I welcome the hon. Member for Nottingham, North (Mr. Allen) to the Dispatch Box—in taking part in a debate rather than asking questions—and wish him well. No man who could remove Gary Sobers twice in a fortnight from the wicket can be bereft of a certain quality. I congratulate him on that and on his succession to the Opposition Front Bench. Although in the summer we played in the same team together, whereas now we are condemned to be on opposing sides, I hope that the spirit that was engendered on those earlier occasions will pervade our discussions.
I assure the hon. Gentleman that in no sense do I regard the troubles of, or individuals who suffer from, severe disability as a problem. Our job, as the Government and as a legislature, is to see this as an opportunity to enable disabled people to enjoy a quality of life that has been denied their predecessors and many of them.
Much has happened. I will not go over the ground that I have covered on other occasions in saying why I believe that the next 10 years will be important in terms of improving the quality of life and accessibility of disabled people to opportunities in employment, leisure and independent living that the rest of us can take for granted.

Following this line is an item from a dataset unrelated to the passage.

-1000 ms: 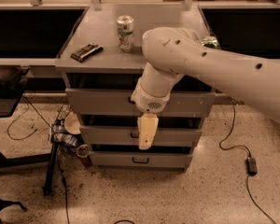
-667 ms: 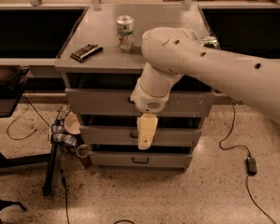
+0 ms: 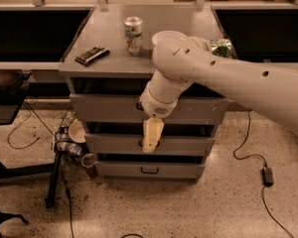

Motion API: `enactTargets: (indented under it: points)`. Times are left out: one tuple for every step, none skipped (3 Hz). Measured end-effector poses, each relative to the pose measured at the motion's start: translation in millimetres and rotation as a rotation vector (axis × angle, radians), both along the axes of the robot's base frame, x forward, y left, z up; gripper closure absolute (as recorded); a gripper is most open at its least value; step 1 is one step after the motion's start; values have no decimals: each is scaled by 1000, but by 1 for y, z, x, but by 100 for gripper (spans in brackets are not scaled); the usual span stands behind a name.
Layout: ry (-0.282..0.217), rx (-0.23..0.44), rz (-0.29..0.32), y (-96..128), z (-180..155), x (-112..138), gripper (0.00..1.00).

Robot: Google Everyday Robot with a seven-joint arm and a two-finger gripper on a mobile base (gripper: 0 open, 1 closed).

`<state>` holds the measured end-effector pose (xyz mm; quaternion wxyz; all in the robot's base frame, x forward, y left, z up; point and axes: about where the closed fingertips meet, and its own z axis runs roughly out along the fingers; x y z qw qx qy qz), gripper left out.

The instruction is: Open top drawer

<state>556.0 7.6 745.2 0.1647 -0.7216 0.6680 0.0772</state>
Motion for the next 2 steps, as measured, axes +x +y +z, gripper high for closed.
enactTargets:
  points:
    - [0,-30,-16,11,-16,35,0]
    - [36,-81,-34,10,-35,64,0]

I am anxious to play my part to the greatest possible extent in bringing that about, and I know, because of the all-party Select Committee, on which the right hon. Member for Stoke-on-Trent, South (Mr. Ashley) and my hon. Friend the Member for Exeter (Mr. Hannam) play an important part, that, when hon. Members discuss these issues, they do not discuss them on a partisan basis. We want genuinely to help people with disabilities. Perhaps I run some gentle danger elsewhere in Government if I say that I welcome the pressure that I am frequently put under by hon. Members in urging me to do still better.
We are discussing, in particular, the independent living fund. I take a personal interest, and some satisfaction, in the way in which the ILF has developed and expanded. I recall approaching the present Prime Minister when he was Chief Secretary to the Treasury to persuade him to produce £5 million for the fund, whereas the budget this year is £62 million. It has been a great success, not least because it has identified a real need in the community and gives disabled people the chance to exercise control over the provision made for them. It ensures that they are not simply told that somebody can come at a particular time of day that suits the timetable of the social services department. Instead, choice can be exercised about the nature and extent of the care that they are given.

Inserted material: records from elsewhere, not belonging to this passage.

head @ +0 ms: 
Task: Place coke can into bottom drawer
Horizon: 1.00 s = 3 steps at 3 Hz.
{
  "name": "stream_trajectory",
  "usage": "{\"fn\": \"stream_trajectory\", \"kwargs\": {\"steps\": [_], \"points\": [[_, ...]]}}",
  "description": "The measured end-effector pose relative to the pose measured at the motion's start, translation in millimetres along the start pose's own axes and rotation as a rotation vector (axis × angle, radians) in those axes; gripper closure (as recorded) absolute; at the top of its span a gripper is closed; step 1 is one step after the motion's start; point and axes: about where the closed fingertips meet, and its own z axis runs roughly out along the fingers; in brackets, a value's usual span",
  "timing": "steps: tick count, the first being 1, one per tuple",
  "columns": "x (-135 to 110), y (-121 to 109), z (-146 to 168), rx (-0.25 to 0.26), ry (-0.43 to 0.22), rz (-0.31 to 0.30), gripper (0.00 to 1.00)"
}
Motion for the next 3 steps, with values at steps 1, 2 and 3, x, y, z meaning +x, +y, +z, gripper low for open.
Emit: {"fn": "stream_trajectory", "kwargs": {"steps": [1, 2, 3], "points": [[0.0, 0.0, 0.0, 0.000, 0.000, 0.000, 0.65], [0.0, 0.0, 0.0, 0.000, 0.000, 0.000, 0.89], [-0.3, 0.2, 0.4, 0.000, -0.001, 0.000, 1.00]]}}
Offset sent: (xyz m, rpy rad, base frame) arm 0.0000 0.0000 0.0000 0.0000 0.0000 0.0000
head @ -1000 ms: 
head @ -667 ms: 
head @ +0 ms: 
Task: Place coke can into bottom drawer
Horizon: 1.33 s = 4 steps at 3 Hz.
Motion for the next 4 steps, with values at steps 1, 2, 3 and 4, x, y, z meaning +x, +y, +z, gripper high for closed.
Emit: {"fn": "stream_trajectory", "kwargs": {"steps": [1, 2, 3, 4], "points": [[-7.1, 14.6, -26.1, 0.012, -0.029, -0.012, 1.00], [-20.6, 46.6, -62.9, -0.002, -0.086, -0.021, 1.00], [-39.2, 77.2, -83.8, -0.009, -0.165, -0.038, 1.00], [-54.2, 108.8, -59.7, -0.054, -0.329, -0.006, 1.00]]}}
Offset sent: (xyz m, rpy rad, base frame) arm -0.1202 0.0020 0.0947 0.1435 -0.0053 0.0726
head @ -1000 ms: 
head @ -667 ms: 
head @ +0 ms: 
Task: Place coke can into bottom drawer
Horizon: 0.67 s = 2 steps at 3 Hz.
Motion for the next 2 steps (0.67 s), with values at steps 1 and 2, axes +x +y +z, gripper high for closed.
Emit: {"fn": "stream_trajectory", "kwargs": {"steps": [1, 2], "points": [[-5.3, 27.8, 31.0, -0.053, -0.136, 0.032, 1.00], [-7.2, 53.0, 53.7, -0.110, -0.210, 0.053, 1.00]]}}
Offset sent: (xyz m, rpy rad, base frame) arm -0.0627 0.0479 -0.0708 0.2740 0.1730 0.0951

I should like to underline the compliment paid by my hon. Friend the Member for Eastleigh (Sir D. Price) to Mrs. Tumim and the other trustees of the independent living fund. I doubt whether any of them realised the extent of the work that they were undertaking when they took on the responsibility. They have carried out that work with sympathy, flexibility and imagination. I congratulate the chairman and, although it is invidious to pick out a single trustee, make a special mention of Pauline Thompson of the Disablement Income Group, who has played a most constructive role in the affairs of the independent living fund since its introduction.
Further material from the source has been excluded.